У них был только один ребенок. Тони рос смышленым и красивым мальчишкой, послушным и воспитанным. Единственным последствием отсутствия братьев и сестер стала его несколько нервная привязанность к матери. Когда Люси не оказывалось дома после его возвращения из школы, или если она задерживалась в магазине, мальчик начинал ждать ее сидя на кровати и обзванивая по телефону, стоящему на ночном столике, всех знакомых, у которых по его предположению могла оказаться мама. Серьезным тихим голосом он говорил в трубку: «Здравствуйте, это Тони Краун.

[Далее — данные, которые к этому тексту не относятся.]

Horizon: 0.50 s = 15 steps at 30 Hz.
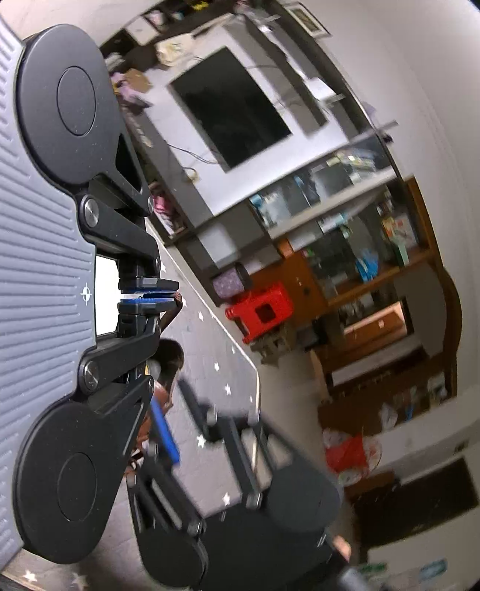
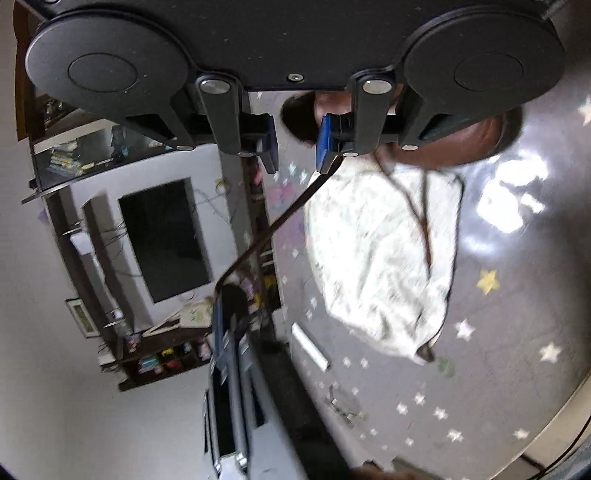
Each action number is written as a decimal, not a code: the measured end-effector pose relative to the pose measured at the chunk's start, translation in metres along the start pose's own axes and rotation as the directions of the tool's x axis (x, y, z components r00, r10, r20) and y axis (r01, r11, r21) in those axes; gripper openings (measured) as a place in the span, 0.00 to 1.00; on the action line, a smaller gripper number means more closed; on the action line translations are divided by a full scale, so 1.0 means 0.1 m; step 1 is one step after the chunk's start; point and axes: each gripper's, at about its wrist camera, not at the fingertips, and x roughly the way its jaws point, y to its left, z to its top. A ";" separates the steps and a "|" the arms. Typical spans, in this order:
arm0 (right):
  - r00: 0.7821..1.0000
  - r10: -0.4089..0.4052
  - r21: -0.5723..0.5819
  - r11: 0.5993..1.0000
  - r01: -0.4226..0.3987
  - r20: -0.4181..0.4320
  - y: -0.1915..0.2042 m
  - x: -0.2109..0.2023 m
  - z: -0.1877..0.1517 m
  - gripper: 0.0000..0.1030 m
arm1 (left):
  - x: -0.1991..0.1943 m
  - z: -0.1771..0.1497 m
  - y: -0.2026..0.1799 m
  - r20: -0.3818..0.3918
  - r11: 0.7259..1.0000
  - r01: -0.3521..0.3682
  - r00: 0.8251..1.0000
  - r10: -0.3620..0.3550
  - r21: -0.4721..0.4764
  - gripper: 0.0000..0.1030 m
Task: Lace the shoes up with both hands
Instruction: 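Pull the lace up through the eyelet with the left gripper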
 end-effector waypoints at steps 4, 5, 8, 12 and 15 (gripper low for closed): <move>0.998 -0.008 0.025 1.000 0.007 0.055 -0.11 0.00 0.07 0.22 | -0.02 0.03 -0.09 0.009 0.998 0.024 1.000 -0.024 0.058 0.02; 0.998 -0.010 0.027 1.000 0.008 0.061 -0.12 0.00 0.08 0.22 | -0.02 0.03 -0.11 0.011 0.997 0.031 0.999 -0.031 0.068 0.02; 0.997 -0.006 0.042 0.999 0.003 0.083 -0.19 0.00 0.10 0.22 | -0.02 0.03 -0.14 0.015 0.995 0.042 0.999 -0.043 0.085 0.02; 0.996 0.000 0.042 0.999 -0.003 0.087 -0.21 -0.01 0.10 0.15 | -0.04 0.01 -0.15 0.020 0.994 0.056 0.998 -0.058 0.093 0.02; 0.996 0.002 0.061 0.998 -0.008 0.087 -0.26 -0.02 0.10 0.11 | -0.05 0.00 -0.16 0.025 0.994 0.061 0.998 -0.063 0.095 0.03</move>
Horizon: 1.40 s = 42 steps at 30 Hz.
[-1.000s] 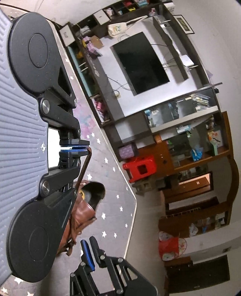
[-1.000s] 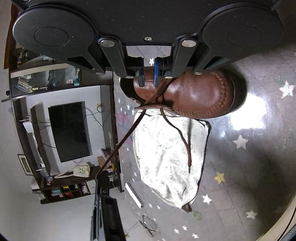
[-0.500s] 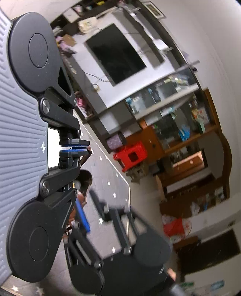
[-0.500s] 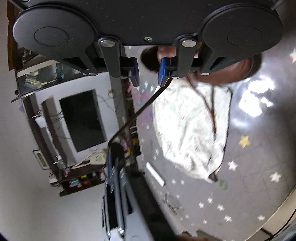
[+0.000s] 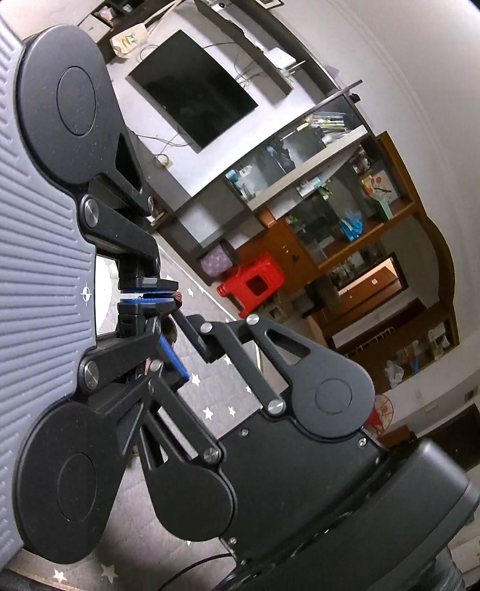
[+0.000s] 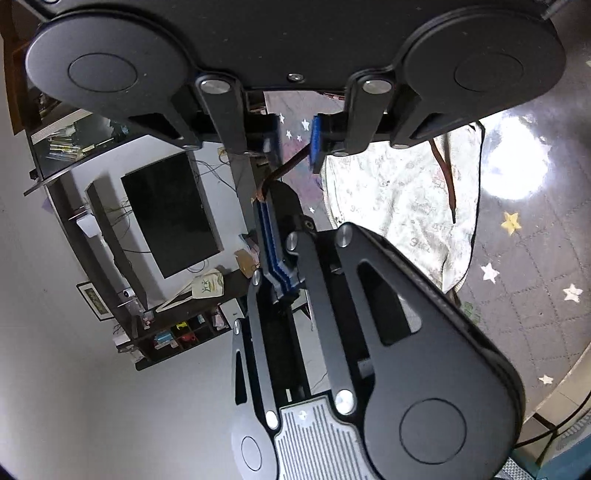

Я хотел узнать, нет у вас случайно мамы. Спасибо. Нет ничего не случилось». Этот диалог стал обычным для десятка друзей семейства Краунов. Оливер, который, естественно, был крайне недоволен этой привычкой, называл сына с любовью и некоторым раздражением «телефонист».
Как говорил Петтерсон, ребенок не был болен ничем таким серьезным, что не могли бы излечить братик или сестричка. Но почему-то Люси так и не забеременела снова, и когда Тони исполнилось десять лет, Крауны просто оставили надежду на то, что у них будут еще дети.
Эти годы Петтерсон считал самыми счастливыми в своей жизни. И не в Краунах дело, или не только в Краунах. Это был период, когда Петтерсон утверждался, расцветал, видел новые горизонты, открывающиеся ему. Но все его успехи были оттенены фоном домашнего очага Краунов, с их открытой дверью, непринужденной раскованностью общения, дружбой Оливера, теплотой и преданностью Люси и малыша, которую он ценил вдвойне, так как сам детей не имел. И называл любовью, но только про себя да и то с легкой иронией, придавало его ощущениям оттенок ожидания и тайного удовольствия всякий раз, когда он стоял у ее двери с замиранием сердца нажимая кнопку звонка.
Сидя в «бьюике», идущим по вечерним воскресным дорогам на приятной скорости пятьдесят километров в час, он снова искоса глянул на Оливера. Интересно, что бы он сказал, хитро подумал Петтерсон, если бы прочитал сейчас мои мысли. Как чудесно, что мы не обладаем способностью заглянуть в души своих друзей.